3 Results and discussion
3.1 Extreme value sample
Table 1 gives the basic statistics of daily average pollutant concentrations of PM10, NO2 and SO2 from 2005 to 2010 and the extreme value samples.
Table 1 Total samples of three main pollutants from 2005 to 2010 in Changsha and extreme value samples
During the past 6 years, we had got 2 189 samples with two days’ samples missing for three kinds of pollutants. The mean concentrations for PM10, NO2 and SO2 are 101.5, 41.7 and 61.9 μg/m3, respectively. Since the standard deviation for the NO2 is minimal, we get to know that the variability of NO2 concentrations must be smaller than the other two pollutants. When we use 180, 75 and 150 μg/m3, which are approximately two times of their mean values as the thresholds for the three pollutants, SO2 gets the smallest extreme value sample size of 79, while the PM10 and NO2 get 143 and 103 samples, respectively. In addition, it is worth noting that, the thresholds are chosen after many different values have been tested.
3.2 Results of fitting
Since the extreme value samples of the three pollutants had been chosen, the GPD were used to fit them by the extreme toolkit in R language. The fitting results and parameter estimations of the three pollutants are shown in Fig. 1.
Fig. 1 Extreme value distribution fitting of three pollutants: (a) PM10; (b) NO2; (c) SO2
On one hand, the shape parameters of PM10 and SO2 are zero while the shape parameter of NO2 is negative. This directly suggests that PM10 and SO2 belong to type I exponential distribution with a short tail while NO2 belongs to type III beta distribution with a bounded tail. This means that the levels of PM10 and SO2 concentration are unbounded and their maximum concentration cannot be figured out. In the contrast, the level of NO2 concentration is up bounded with a maximum value.
On the other hand, we can find out that the probability density of PM10 and SO2 falls tardily at high concentration region and becomes an asymptote for x axis on the tail.
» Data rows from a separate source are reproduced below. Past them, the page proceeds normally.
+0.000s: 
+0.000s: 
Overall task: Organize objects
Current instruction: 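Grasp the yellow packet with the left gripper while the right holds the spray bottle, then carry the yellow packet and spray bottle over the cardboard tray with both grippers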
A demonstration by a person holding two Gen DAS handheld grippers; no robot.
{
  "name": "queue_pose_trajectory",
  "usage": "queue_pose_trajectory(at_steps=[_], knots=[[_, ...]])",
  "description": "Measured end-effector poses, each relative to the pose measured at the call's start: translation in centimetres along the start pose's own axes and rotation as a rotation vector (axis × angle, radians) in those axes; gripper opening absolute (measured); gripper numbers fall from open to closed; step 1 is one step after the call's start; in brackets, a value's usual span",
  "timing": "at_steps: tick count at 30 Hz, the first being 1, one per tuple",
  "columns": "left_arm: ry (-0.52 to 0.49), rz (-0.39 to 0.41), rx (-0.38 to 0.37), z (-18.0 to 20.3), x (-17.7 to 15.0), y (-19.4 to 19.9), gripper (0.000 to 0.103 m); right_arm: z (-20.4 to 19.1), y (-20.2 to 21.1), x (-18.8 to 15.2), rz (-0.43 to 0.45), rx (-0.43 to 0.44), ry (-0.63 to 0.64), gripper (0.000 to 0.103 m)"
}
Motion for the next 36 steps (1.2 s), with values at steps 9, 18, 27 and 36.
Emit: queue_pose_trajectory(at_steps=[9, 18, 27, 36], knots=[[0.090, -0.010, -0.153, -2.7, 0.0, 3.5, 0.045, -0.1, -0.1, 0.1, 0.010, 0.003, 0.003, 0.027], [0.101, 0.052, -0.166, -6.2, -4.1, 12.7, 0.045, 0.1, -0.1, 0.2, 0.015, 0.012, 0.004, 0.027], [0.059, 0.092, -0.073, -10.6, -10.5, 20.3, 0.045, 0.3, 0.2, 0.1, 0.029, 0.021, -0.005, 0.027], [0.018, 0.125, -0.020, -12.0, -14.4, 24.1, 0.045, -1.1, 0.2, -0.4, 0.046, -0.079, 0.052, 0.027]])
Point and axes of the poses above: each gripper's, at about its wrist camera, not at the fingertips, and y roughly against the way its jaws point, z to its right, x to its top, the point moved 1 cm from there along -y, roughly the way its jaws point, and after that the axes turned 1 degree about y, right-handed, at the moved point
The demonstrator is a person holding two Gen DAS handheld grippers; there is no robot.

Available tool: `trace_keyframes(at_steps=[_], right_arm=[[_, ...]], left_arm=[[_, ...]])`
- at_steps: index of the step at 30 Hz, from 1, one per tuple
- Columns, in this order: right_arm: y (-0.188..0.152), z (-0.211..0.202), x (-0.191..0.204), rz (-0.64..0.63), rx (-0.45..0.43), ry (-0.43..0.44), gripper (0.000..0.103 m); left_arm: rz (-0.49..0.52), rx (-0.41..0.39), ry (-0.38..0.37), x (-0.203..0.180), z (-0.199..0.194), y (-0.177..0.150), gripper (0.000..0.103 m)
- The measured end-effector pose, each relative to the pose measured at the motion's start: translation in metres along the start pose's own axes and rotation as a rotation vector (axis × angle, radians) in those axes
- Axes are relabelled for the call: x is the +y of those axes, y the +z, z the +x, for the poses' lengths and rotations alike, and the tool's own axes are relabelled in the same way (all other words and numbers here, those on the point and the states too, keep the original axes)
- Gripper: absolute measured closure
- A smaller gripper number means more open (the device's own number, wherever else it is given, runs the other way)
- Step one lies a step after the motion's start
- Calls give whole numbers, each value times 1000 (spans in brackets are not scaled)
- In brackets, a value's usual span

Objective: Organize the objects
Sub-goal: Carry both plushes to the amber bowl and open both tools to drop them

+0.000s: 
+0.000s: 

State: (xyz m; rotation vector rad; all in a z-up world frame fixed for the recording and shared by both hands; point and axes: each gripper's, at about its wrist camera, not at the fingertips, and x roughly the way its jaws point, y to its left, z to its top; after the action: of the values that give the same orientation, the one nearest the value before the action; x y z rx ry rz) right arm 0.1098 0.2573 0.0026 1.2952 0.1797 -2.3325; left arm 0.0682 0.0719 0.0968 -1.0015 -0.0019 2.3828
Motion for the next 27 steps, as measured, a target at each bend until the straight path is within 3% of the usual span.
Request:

However, when it comes for NO2, a different trend shows up: The probability density decreases fleetly in the whole process until it gets to the x axis. These characters of the probability density curves for three pollutants also support the tail properties that have been suggested by their shape parameter values before.
3.3 Reliability of fitted distributions
Figure 2 shows the comparisons of predicted results with actual data. The scattered data are all around by the straight line. It seems that the predicted results well match with the actual data for all the three pollutants.
In order to decide the goodness of fitting more directly, the statistical indicators were calculated as well. The results are given in Table 2. The values of EMA and ERMS for all the pollutants are very low and the values of IA and R2 are very close to 1, which means the predicted values agree well with the observed value. What’s more, the error of NO2 seems to be the lowest. It may be resulted from its smallest variability. All the statistical indicators suggest that the extreme value distribution GPD is a reliable model to represent the performance of high pollutant concentration.
3.4 Return period and return level
It is no doubt that the observed models are so reliable that we can use them to predict the return levels corresponding to different return periods. The predicted results can be seen from Fig. 3. Taking 50 a return period for instance, the corresponding return levels of PM10, NO2 and SO2 are 405, 112 and 333 μg/m3 respectively. This means that the levels equal to 405, 112 and 333 μg/m3 for PM10, NO2 and SO2, respectively, are going to show up with the probability of once every 50 a.
With the return period increases, the return levels of PM10 and SO2 raise linearly, which means an unbounded extreme return level is going to show up as the time goes by. In other words, there is no strongest intensity for PM10 or SO2 extreme pollution events in the future. However, the slope of the NO2 goes near to zero when the return periods become longer than 10 a. This indicates that the concentration level of NO2 is up bounded. Namely, the return level will not change evidently with a maximum around 115 μg/m3 for any return period longer than 10 a. Both phenomena confirm with their distribution type and tail property suggested.
Eventually, for the pollutant NO2, the worst pollution event has already shown up. However, citizens are still going to experience even worse pollution events which are caused by PM10 or SO2 as the time goes by.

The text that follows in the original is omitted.